The numbers are pretty dramatic, and Guggenheim went so far as to say that Anacostia is a “potential goldmine” for investors. That piqued UrbanTurf’s interest, so we decided to investigate the neighborhood a bit more. What we found seems to indicate that investors are indeed looking into Anacostia for opportunities…and are already making money.
Irene Dubrovina has been buying, renovating and reselling homes in the U.S. for almost a decade, and turned her attention to the District when she moved here two years ago. During that time, Dubrovina has been purchasing foreclosures and fixer uppers in areas like Trinidad, Anacostia and Prince George’s County, renovating them and selling them to young families and professionals. Recently, she sold two homes in Anacostia and sees the neighborhood getting “scrubbed up.”
“Every boarded-up house is being rehabbed,” Dubrovina told us. “The biggest problem right now is trying buy the fixer uppers.
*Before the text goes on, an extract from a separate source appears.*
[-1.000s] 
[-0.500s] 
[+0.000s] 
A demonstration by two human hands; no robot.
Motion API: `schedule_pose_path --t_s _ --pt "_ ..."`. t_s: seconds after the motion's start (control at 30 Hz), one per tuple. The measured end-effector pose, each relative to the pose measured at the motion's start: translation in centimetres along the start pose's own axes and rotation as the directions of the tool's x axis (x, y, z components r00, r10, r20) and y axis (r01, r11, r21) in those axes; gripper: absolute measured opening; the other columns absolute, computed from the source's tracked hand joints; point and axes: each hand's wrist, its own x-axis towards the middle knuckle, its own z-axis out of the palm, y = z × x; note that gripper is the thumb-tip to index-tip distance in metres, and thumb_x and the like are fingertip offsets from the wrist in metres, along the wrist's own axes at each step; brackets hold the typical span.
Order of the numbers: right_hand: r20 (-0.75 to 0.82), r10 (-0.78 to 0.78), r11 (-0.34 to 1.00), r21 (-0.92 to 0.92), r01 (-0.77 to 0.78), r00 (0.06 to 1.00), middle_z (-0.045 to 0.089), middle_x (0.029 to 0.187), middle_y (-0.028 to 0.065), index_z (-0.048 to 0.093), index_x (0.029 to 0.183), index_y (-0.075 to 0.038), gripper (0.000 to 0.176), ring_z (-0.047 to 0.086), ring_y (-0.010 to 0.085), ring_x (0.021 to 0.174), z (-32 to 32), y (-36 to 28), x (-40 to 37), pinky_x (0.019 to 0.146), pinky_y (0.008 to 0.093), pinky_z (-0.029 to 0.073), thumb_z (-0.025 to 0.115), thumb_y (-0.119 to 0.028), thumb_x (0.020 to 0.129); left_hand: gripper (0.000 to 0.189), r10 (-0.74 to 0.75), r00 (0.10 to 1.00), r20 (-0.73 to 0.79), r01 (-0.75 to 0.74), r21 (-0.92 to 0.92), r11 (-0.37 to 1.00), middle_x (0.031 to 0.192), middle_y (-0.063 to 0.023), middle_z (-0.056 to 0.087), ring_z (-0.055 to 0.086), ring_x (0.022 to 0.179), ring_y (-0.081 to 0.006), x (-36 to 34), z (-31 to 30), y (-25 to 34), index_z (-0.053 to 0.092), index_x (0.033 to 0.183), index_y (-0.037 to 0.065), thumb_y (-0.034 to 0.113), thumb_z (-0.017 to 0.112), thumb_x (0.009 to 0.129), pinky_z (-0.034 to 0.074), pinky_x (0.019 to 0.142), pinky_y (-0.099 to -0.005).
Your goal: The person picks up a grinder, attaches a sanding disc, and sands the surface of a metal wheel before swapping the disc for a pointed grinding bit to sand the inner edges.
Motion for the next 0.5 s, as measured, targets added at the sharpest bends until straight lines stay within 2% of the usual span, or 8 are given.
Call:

There is that much competition.” In fact, because the market is so competitive, Dubrovina had to buy her next three projects in nearby Fort Dupont Park. “I would gladly buy a house in Anacostia if I could get my hands on one!”
Dubrovina bought both the Anacostia houses she recently sold for $75,000 apiece and sold them at a profit of almost three times the purchase price. One of the buyers grew up in Southeast but left because it was too rough. After getting an education, becoming a professional and starting a family, the buyer came back with the hope that the area will blossom.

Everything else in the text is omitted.